# TASK GOAL
Print the listing below from its opening line through the line holding "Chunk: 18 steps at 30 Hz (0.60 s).", both ends included.
━━━ DATASET EXCERPT ━━━
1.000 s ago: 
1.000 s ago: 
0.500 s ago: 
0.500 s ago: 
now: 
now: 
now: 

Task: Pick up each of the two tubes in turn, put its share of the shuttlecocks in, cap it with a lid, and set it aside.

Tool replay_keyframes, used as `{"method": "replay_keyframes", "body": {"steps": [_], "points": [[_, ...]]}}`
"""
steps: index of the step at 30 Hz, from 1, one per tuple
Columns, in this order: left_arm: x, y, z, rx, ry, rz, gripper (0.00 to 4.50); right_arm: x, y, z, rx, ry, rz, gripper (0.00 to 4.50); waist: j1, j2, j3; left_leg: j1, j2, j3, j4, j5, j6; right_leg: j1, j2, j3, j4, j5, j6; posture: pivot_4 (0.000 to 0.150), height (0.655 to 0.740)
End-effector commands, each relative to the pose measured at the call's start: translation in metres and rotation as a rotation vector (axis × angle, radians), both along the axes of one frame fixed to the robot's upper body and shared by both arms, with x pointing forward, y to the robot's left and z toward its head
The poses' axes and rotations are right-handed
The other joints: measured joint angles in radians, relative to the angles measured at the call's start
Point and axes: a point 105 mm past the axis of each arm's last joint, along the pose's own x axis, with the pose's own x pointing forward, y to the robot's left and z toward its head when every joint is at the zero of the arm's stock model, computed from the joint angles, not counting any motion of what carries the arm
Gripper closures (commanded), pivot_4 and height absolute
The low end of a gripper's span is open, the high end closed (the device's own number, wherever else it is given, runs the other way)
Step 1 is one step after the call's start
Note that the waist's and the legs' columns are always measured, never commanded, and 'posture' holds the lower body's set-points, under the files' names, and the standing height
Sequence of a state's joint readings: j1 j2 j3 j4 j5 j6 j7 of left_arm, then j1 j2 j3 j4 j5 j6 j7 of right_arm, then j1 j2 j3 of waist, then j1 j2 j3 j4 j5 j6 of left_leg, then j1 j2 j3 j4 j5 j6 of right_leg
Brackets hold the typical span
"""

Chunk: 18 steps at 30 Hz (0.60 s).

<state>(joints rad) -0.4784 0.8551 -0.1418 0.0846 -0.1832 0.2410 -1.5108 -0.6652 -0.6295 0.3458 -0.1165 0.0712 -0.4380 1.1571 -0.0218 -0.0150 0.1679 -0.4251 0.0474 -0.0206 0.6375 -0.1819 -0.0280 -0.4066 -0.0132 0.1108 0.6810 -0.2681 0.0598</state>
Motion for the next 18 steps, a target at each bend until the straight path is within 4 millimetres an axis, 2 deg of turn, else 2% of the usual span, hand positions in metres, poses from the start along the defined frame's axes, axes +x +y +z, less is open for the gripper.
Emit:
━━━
# SOLUTION
1.000 s ago: 
1.000 s ago: 
0.500 s ago: 
0.500 s ago: 
now: 
now: 
now: 

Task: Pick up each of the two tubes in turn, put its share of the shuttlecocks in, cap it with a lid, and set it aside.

Tool replay_keyframes, used as `{"method": "replay_keyframes", "body": {"steps": [_], "points": [[_, ...]]}}`
"""
steps: index of the step at 30 Hz, from 1, one per tuple
Columns, in this order: left_arm: x, y, z, rx, ry, rz, gripper (0.00 to 4.50); right_arm: x, y, z, rx, ry, rz, gripper (0.00 to 4.50); waist: j1, j2, j3; left_leg: j1, j2, j3, j4, j5, j6; right_leg: j1, j2, j3, j4, j5, j6; posture: pivot_4 (0.000 to 0.150), height (0.655 to 0.740)
End-effector commands, each relative to the pose measured at the call's start: translation in metres and rotation as a rotation vector (axis × angle, radians), both along the axes of one frame fixed to the robot's upper body and shared by both arms, with x pointing forward, y to the robot's left and z toward its head
The poses' axes and rotations are right-handed
The other joints: measured joint angles in radians, relative to the angles measured at the call's start
Point and axes: a point 105 mm past the axis of each arm's last joint, along the pose's own x axis, with the pose's own x pointing forward, y to the robot's left and z toward its head when every joint is at the zero of the arm's stock model, computed from the joint angles, not counting any motion of what carries the arm
Gripper closures (commanded), pivot_4 and height absolute
The low end of a gripper's span is open, the high end closed (the device's own number, wherever else it is given, runs the other way)
Step 1 is one step after the call's start
Note that the waist's and the legs' columns are always measured, never commanded, and 'posture' holds the lower body's set-points, under the files' names, and the standing height
Sequence of a state's joint readings: j1 j2 j3 j4 j5 j6 j7 of left_arm, then j1 j2 j3 j4 j5 j6 j7 of right_arm, then j1 j2 j3 of waist, then j1 j2 j3 j4 j5 j6 of left_leg, then j1 j2 j3 j4 j5 j6 of right_leg
Brackets hold the typical span
"""

Chunk: 18 steps at 30 Hz (0.60 s).

The exercise ends with this answer.